Depression is an illness, not a low point in someone's life that should make others feel embarrassed and uncomfortable. Taking away the embarrassment will help eradicate the stigma thus helping to shine some normality back into the depressive's life. That is half the battle when you suffer in silence because of stigma and shame - nothing would feel better than feeling accepted in society again. Who knows, that person you used to know who's slipping away might start making her way back.
I cannot change people's opinion through a few paragraphs but I do hope that I might provoke some thought. I like anybody else experiencing mental illness am not different or crazy or mad. Clearly, I can express an opinion and still have a voice. The only difference is the big grey mush in my head that controls my feelings and emotions sometimes gets sick. It's as simple as this - if illness comes in the visible form when it affects our physicality, then surely it is perfectly viable that it can affect our psyche.
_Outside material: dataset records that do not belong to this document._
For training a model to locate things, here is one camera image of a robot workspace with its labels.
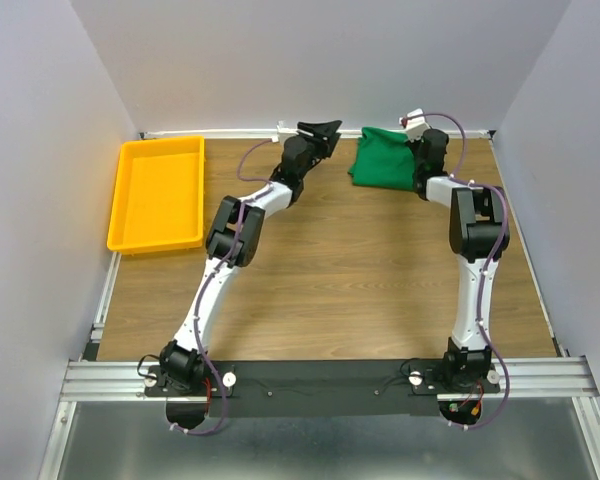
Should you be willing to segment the yellow plastic tray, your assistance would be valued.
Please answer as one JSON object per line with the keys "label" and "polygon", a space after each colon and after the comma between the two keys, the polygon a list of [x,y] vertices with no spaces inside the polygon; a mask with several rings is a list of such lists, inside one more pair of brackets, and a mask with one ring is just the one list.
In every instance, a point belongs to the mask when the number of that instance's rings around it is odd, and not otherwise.
{"label": "yellow plastic tray", "polygon": [[204,237],[205,139],[121,146],[107,247],[123,255],[198,248]]}

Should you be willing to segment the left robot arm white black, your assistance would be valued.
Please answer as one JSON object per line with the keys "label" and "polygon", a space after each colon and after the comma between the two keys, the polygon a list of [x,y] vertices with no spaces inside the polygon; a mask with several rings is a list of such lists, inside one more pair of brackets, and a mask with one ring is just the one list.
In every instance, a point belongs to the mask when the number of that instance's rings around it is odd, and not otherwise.
{"label": "left robot arm white black", "polygon": [[208,376],[222,379],[209,358],[213,322],[234,277],[254,259],[265,220],[289,208],[304,190],[306,175],[331,157],[341,137],[340,120],[300,122],[282,142],[279,163],[267,178],[237,176],[262,187],[219,204],[205,240],[206,260],[200,285],[187,315],[159,355],[161,374],[181,395],[194,393]]}

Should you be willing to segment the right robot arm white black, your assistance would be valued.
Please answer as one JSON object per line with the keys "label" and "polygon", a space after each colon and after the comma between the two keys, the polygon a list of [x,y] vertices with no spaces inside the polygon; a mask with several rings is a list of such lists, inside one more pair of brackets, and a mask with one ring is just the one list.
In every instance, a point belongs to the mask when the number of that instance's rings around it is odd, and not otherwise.
{"label": "right robot arm white black", "polygon": [[460,392],[488,378],[494,348],[491,297],[509,222],[500,189],[461,181],[445,171],[449,137],[428,128],[416,142],[413,183],[420,198],[449,209],[449,245],[459,268],[456,320],[435,370],[445,388]]}

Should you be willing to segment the green t-shirt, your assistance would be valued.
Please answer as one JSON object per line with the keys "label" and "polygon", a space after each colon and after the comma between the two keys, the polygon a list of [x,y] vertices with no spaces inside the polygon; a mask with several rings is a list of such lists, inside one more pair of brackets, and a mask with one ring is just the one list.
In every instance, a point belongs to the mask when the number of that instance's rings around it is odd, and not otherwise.
{"label": "green t-shirt", "polygon": [[377,127],[363,127],[355,161],[348,170],[352,184],[414,192],[415,159],[406,136]]}
Like most things in life, it's going to take teamwork for us to come to grips with and tackle mental illness, involving effort from the sufferer and the non-sufferer.
I am not suggesting walking down the main street with a neon sign reading, "Kiss me, I have depression" to highlight your plight, but definitely confide in a friend. It's amazing how a few kind words can lift your spirit, not to mention help you shake off the feeling of exclusion that dealing with depression alone can entail.
If you are the person who offers a friendly ear, think; you could have a truly profound effect on someone else's recovery. And just to listen will help any doubter gain more clarity on something they didn't quite get before.
Depression does not define a person; it is one shadow, blotch, and stain on the life of someone who is otherwise the same as everyone else. Like medicine that cures physical ailments, talking can help take the weight off for a sufferer. We all know the old adage, 'A problem shared is a problem halved.' In order to get help though, one experiencing depression must be able to express their issues aloud without worrying about being labelled as an "attention seeker, crazy person" or other such stereotypes. I know people who suffer from depression who are absolute arseholes. I know well adjusted middleclass people who never brush their hair in the mornings. What am I getting at? That we can really only know a person truly through time spent with them, shared life experiences and through listening. We cannot make our mind up about someone based simply on one dimension of their lives. If you know someone with depression, let them talk - it may help lift the fog. Because that is all it is - smog temporarily clouding the true person who lies underneath, be it an arsehole or pie fiend.
The point of this, I guess, is for non-sufferers to learn that depression is very real. It is a tiny piece of a person who has hopes, dreams and aspirations, good qualities and bad habits just like everyone else. So get talking - without judgement. You might help someone find the missing piece of the jigsaw. I live in hope anyway.
Louise Keogh is a young woman who openly shares her experience of depression.